PROBLEM TO SOLVE
Starting at the first line, copy the data below through to the end, exactly.

□ □ □ □ □ □ □

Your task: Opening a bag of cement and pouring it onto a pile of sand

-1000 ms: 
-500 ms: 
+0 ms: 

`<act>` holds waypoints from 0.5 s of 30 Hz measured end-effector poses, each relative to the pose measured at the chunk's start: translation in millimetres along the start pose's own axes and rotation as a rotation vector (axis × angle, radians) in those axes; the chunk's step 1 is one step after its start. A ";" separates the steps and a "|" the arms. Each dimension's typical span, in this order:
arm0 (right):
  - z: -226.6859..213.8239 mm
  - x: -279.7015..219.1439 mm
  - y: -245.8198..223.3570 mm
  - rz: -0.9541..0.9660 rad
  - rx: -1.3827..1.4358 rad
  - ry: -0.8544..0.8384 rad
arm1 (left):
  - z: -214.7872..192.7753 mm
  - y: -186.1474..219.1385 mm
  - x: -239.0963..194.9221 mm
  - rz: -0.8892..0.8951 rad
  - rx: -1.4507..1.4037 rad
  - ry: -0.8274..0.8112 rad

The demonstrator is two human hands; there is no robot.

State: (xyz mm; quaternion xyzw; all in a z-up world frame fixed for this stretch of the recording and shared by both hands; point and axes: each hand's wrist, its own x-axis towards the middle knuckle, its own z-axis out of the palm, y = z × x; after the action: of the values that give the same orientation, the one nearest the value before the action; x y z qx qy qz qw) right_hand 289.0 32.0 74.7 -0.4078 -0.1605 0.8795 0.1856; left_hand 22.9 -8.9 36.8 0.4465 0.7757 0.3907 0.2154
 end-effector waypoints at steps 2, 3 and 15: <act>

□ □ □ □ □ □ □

TASK ANSWER
Your task: Opening a bag of cement and pouring it onto a pile of sand

-1000 ms: 
-500 ms: 
+0 ms: 

`<act>` holds waypoints from 0.5 s of 30 Hz measured end-effector poses, each relative to the pose measured at the chunk's start: translation in millimetres along the start pose's own axes and rotation as a rotation vector (axis × angle, radians) in those axes; the chunk's step 1 is one step after its start. A ";" separates the steps and a "|" the arms. Each dimension's typical span, in this order:
arm0 (right):
  - z: -226.6859..213.8239 mm
  - x: -279.7015..219.1439 mm
  - y: -245.8198..223.3570 mm
  - rz: -0.9541..0.9660 rad
  - rx: -1.3827..1.4358 rad
  - ry: -0.8544..0.8384 rad
arm1 (left):
  - z: -214.7872..192.7753 mm
  - y: -186.1474..219.1385 mm
  - x: -239.0963..194.9221 mm
  - rz: -0.8892..0.8951 rad
  - rx: -1.4507..1.4037 rad
  - ry: -0.8274..0.8112 rad

The demonstrator is two human hands; there is no robot.

State: (xyz mm; quaternion xyzw; all in a z-up world frame fixed for this stretch of the recording and shared by both hands; point and axes: each hand's wrist, its own x-axis towards the middle knuckle, its own z-axis out of the palm, y = z × x; after the action: of the values that give the same orientation, the one nearest the value before the action; x y z qx qy qz qw) right_hand 289.0 32.0 74.7 -0.4078 -0.1605 0.8795 0.1856; left_hand 22.9 -8.9 36.8 0.4465 0.7757 0.3907 0.2154
 end-effector waypoints at steps 2, 3 and 15: <act>

Nothing more will be written for this answer.